* [EXERCISE AIM]
Every line below between the one holding "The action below" and the one holding "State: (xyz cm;", inclusive, should be copied exactly, and no other line.

[Extracted records]
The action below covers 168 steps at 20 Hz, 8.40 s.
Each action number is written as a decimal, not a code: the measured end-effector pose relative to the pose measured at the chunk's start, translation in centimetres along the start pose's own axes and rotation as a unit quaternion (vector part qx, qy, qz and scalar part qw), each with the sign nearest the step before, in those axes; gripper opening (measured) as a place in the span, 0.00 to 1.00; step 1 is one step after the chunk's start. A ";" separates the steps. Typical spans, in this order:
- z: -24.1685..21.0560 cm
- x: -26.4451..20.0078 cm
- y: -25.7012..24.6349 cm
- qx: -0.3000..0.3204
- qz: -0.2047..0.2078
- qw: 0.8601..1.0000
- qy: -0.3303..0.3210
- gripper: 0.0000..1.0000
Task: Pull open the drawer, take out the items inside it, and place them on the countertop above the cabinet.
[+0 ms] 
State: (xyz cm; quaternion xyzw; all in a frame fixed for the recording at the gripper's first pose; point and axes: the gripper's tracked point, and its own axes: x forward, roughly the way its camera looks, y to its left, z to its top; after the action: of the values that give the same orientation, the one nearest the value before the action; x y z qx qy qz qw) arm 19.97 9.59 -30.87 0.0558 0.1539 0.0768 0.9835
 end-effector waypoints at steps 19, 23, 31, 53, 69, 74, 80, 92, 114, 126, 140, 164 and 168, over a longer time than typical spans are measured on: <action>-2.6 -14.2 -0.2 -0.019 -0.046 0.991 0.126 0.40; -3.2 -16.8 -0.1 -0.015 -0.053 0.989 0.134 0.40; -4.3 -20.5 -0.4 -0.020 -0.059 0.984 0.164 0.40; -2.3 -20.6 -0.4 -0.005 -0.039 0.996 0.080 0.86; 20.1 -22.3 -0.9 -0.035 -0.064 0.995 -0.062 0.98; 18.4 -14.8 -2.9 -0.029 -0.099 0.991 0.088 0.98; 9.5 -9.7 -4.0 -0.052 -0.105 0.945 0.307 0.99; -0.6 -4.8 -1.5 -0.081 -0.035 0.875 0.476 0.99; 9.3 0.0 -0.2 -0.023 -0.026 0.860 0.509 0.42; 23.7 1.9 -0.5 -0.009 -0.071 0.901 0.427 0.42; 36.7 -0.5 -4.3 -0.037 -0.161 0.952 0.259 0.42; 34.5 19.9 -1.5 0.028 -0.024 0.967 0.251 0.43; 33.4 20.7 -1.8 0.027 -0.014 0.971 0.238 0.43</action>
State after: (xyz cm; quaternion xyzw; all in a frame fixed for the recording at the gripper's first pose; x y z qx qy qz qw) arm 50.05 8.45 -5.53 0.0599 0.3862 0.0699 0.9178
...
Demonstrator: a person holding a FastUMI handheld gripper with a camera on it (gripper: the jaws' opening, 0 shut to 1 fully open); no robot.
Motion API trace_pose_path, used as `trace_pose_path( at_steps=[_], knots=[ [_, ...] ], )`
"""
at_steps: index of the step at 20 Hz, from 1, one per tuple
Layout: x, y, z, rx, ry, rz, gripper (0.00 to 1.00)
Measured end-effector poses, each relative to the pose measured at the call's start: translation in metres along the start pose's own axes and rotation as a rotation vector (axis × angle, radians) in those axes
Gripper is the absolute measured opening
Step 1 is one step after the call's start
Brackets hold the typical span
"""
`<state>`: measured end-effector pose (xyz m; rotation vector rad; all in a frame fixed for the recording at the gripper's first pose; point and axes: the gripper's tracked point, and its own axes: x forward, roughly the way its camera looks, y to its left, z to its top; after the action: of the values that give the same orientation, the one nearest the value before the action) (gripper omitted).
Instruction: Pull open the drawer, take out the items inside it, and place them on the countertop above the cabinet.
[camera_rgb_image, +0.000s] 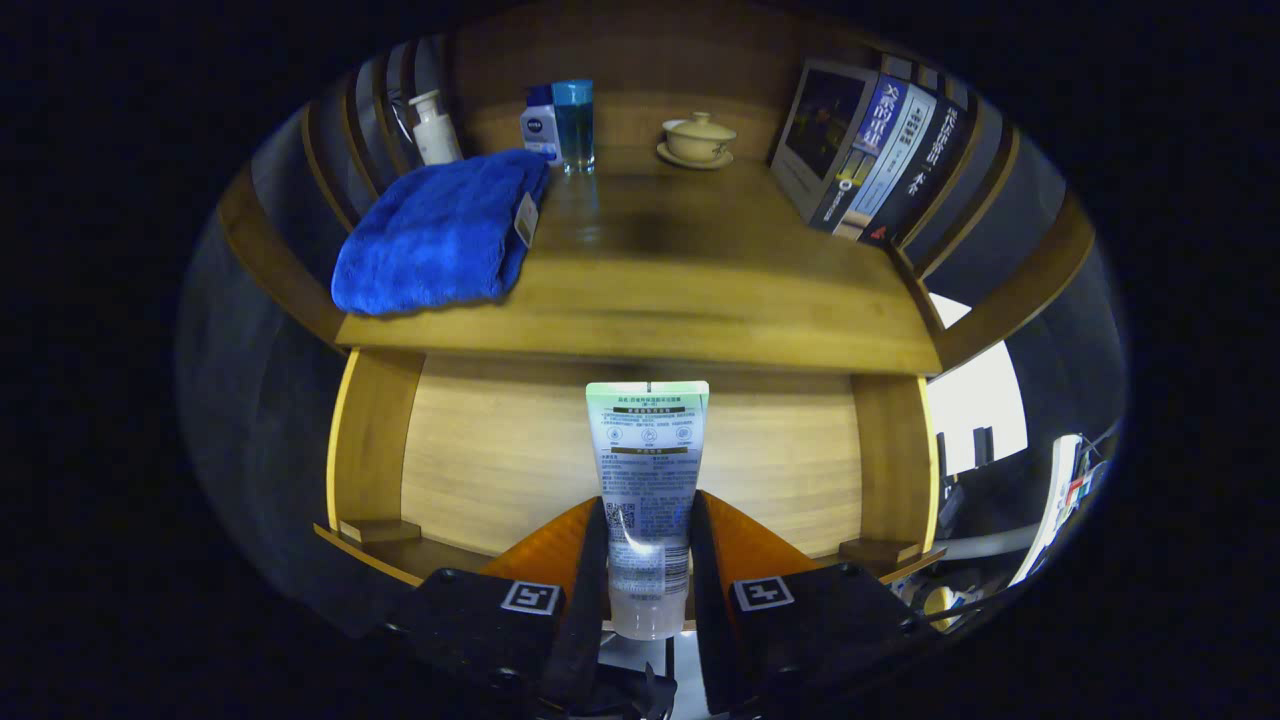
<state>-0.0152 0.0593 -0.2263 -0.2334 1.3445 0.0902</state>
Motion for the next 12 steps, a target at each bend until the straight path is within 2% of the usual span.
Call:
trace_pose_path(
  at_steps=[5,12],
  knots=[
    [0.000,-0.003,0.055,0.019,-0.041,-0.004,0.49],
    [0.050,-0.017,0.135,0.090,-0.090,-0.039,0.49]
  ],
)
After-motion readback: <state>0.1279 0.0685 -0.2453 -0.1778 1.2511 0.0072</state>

* [TASK SOLUTION]
The action below covers 168 steps at 20 Hz, 8.40 s.
Each action number is written as a decimal, not a code: the measured end-effector pose relative to the pose measured at the chunk's start, translation in centimetres along the start pose's own axes and rotation as a unit quaternion (vector part qx, qy, qz and scalar part qw), each with the sign nearest the step before, in those axes; gripper opening (measured) as a place in the span, 0.00 to 1.00; step 1 is one step after the chunk's start. A ";" separates the steps. Typical spans, in this order:
- z: -24.1685..21.0560 cm
- x: -26.4451..20.0078 cm
- y: -25.7012..24.6349 cm
- qx: -0.3000..0.3204
- qz: -0.2047..0.2078
- qw: 0.8601..1.0000
- qy: -0.3303..0.3210
- gripper: 0.0000..1.0000
Task: Pull open the drawer, take out the items inside it, and place them on the countertop above the cabinet.
[+0 ms] 
State: (xyz cm; quaternion xyzw; all in a frame fixed for the recording at the gripper's first pose; point and axes: the gripper's tracked point, and its own axes: x forward, roughly the way its camera looks, y to its left, z to its top; after the action: of the values that give the same orientation, the one nearest the value before the action; x y z qx qy qz qw) arm 19.97 9.59 -30.87 0.0558 0.1539 0.0768 0.9835

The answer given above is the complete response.